- [WORK INSTRUCTIONS]
Copy every line of the data below exactly as given, except for the pictures.
——————————
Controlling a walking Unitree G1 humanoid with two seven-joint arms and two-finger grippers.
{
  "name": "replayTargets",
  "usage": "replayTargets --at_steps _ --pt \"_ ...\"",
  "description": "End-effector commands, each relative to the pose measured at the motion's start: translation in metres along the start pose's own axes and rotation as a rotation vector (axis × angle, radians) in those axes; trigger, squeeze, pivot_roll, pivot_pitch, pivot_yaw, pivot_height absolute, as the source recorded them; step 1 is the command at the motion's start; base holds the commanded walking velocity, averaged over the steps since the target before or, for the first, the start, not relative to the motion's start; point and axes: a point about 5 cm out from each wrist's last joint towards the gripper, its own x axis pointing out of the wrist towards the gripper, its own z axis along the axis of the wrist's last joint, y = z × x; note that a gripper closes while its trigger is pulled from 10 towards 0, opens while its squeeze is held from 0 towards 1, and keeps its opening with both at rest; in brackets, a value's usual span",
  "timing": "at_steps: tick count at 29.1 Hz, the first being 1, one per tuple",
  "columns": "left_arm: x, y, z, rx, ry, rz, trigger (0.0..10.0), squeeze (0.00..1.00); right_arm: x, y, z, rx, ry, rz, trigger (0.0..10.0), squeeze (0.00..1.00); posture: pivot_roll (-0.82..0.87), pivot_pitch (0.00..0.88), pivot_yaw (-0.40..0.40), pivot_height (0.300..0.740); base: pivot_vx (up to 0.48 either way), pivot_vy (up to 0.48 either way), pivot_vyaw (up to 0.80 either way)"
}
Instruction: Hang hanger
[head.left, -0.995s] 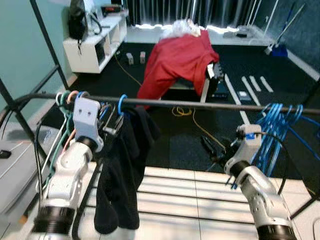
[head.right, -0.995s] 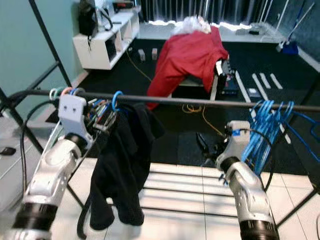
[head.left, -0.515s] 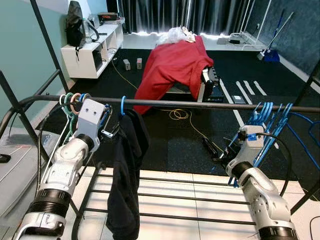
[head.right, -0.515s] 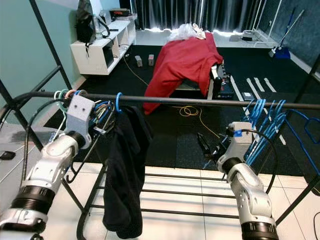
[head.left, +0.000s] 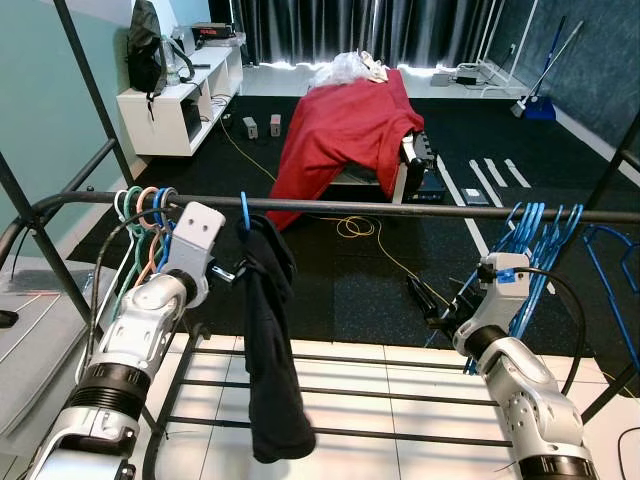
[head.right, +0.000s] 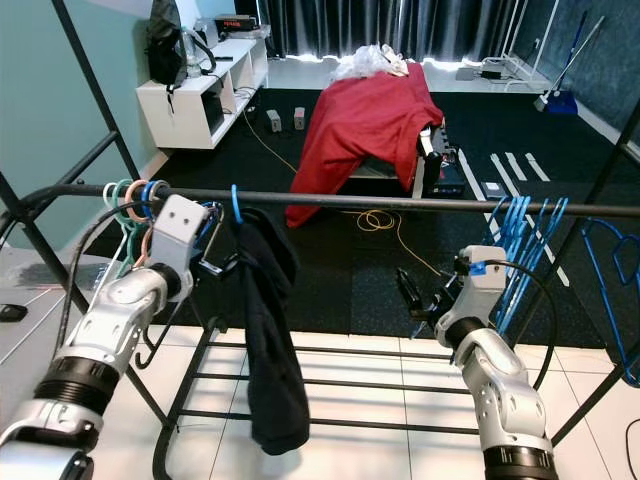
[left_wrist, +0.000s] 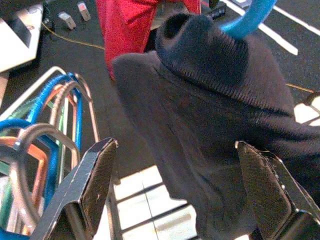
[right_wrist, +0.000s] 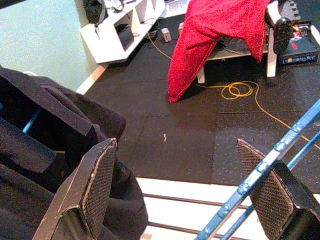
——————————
- [OUTPUT BELOW]
Controlling a walking Unitree G1 humanoid with two seven-joint arms and two-finger grippers.
{
  "name": "replayTargets",
  "usage": "replayTargets --at_steps _ --pt \"_ ...\"",
  "description": "End-effector commands, each relative to the pose measured at the motion's start: translation in metres along the start pose's own axes and rotation as a rotation vector (axis × angle, radians) in those axes; trigger, squeeze, pivot_roll, pivot_pitch, pivot_yaw, pivot_height absolute, as the source recorded them; step 1 is the command at the motion's start; base holds the commanded walking velocity, averaged over the steps since the target before or, for the first, the start, not relative to the motion's start; point and axes: a point about 5 cm out from each wrist's last joint towards the gripper, its own x axis pointing out of the wrist towards the gripper, its own z axis along the axis of the wrist's last joint, y = z × x; note that a gripper closes while its trigger is pulled from 10 towards 0, opens while its squeeze is held from 0 towards 1, and keeps its opening with both at rest; in brackets, a value's usual span",
  "timing": "at_steps: tick count at 29.1 Hz, the first being 1, one per tuple",
  "columns": "left_arm: x, y, z, rx, ry, rz, trigger (0.0..10.0), squeeze (0.00..1.00); right_arm: x, y, z, rx, ry, rz, trigger (0.0..10.0), squeeze (0.00..1.00); posture: pivot_roll (-0.82..0.87), pivot_pitch (0.00..0.88), pivot_yaw (-0.40..0.40), pivot_height (0.300..0.740); base: pivot_vx (up to 0.48 either way), pivot_vy (up to 0.48 either way), pivot_vyaw (up to 0.80 either way)"
}
Instruction: Hang hanger
[head.left, -0.995s] 
[head.right, -0.995s] 
[head.left, -0.515s] 
[head.right, -0.515s] 
[head.left, +0.000s] 
[head.right, +0.000s] 
[left_wrist, +0.000s] 
[right_wrist, +0.000s] 

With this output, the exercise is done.